Saturday, June 26, 2010

The New Rain..

While the Black clouds swirl,
My heart suddenly twirls.

The rain comes down pouring,
Bringing out all my heart's feeling.

But this time its a new rain,
Sinking my heart with an unknown pain..




The idea of writing this post struck to me yesterday when Ajmer received its first monsoon rains (Though the whole of the city wasn't wet, but I could get some glimpse). Sandstorms and breezes are a daily affair here. In-fact one can see sand suspended in the atmosphere for days here in Ajmer. It was yet another day of my boredom. I had to go and meet my bestest buddy as he brought milk cake for me. Actually he also got placed and now we will be working together at the same place. This obviously gave me another reason to smile.

The weather was getting thunderous and sandstorm started blowing with an extreme speed. I was getting a feel of the cold breeze when suddenly rains came pouring down.

While my heart signaled a green for a rain dance, my gray cells ordered me to run and save my cell phone and I-pod from getting wet. And so I ran under cover for saving my gadgets and quickly checked whether they were working or not. The rainy emotions were gone in less than 60 seconds.

There was a time when, without any thoughts, I just opened my clothes and ran to enjoy a rainy bath. I know most would agree to this fact that the time has changed. The way we used to enjoy things has changed. It has become more of a technical affair. The fear of getting our gizmos malfunctioning has put a big question mark on the type of entertainment we chose. We now enjoy with our gadgets and the very lovely virtual world called the internet. Has our entertainment also become virtual? Have we lost the human nature that wanted to fly up in the sky like the birds and get wet in the rain without any worries?


I don't know the answer, but may be you people can help me find the answer. Introspect yourself. The feel that this years rains brought something very new. My heart ached when I pondered upon my actions taken that time. To hell with such technology which prohibits human emotions to emerge. The rain songs stored in my I-pod are a waste if I couldn't feel their true meaning.

And the new rain continues to pour,
While my heart sinks in another bore.....

Nuts...

Saturday, June 12, 2010

Dove Of Love

Here I am back again after a very long time. I am really very sorry for not reading and commenting on your blog posts. But now that I am back, you will find me everywhere...:)

It really feels amazing when you finish your college. The same heavy brain, saturated with engineering knowledge (transformers stepping up and down the voltage, motors running on load and no-load, short medium and long transmission lines, faults, circuits and diodes everywhere and blah blah blah), is now free and will be roaming around the world for the next 45 days after which my skills will be used by some big firm you see.

Its a new life altogether and though I go nostalgic thinking about the best time of my life, I have to begin a new chapter each day.

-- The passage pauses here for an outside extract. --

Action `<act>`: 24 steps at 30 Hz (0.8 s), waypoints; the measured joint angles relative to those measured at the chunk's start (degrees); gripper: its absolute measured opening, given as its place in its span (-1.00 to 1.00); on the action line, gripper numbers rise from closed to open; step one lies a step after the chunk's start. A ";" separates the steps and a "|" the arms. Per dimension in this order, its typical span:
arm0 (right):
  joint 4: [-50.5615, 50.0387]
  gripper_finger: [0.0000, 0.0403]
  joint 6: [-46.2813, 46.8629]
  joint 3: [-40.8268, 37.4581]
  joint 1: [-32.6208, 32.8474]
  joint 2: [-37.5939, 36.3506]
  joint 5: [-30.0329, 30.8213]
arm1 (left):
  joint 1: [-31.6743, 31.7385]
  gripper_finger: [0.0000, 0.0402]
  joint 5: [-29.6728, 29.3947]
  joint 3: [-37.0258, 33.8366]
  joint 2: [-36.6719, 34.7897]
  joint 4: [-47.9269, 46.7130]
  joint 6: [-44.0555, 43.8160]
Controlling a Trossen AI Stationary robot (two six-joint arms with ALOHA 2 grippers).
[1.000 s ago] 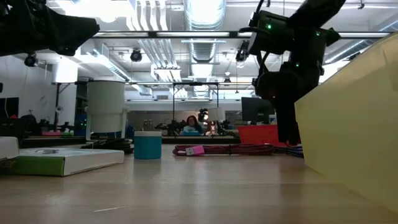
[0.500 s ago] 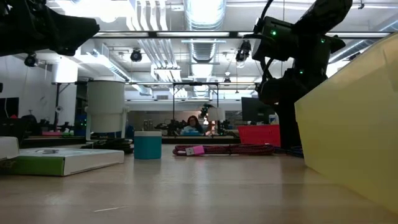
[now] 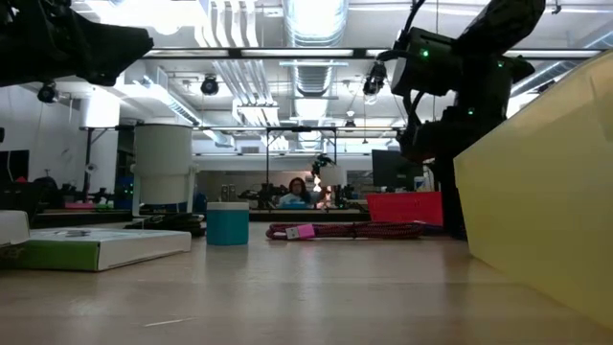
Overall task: Pick and place items into bin
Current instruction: Put the blue patterned charger cable into the yellow bin
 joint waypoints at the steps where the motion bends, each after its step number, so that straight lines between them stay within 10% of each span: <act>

Here is something new from my side once again. I know I am new to this poetry writing thing, but I am trying hard to write and think in every direction possible. So here I go:

Dove Of Love


Taking myself apart,
Has brought the change,
And on becoming smart,
I found myself strange.

I was not like that,
But you made me so,
Taking all I ever had,
You fuckin tried to go.

Whatever you did was in reality,
The acts of showing our odd parity.

All the shit you brought,
Now makes me think of droughts.

And you fucking know the consequences,
Of all that you did,
I was hurt and still not in my senses,
But for you its a bid.

I hate and repel such hypocrites,
That encircles me and tells me,"I am the best."
Which really is the worst.

But what the Fuck!
It's just hard luck.
Getting such blows is a daily game,
And I know you always get a lot of fame.

So what is that you want from me now?
My wings have been clipped,
But still I am in peace,
With the same color.

I fly in every direction,
Still giving everyone the same affection.
I have nothing left but Love,
Coz I am God's Dove,
The Dove of Love..!!




P.S. I have changed the blog template after a long time and I think she'll like it. What about you people?
Please do tell me about the template. Suggestions are invited from everyone. And I have submitted my Delhi Belly Series to a newspaper. It might get published in some days. A blog party if it gets published for sure..

Nuts...:)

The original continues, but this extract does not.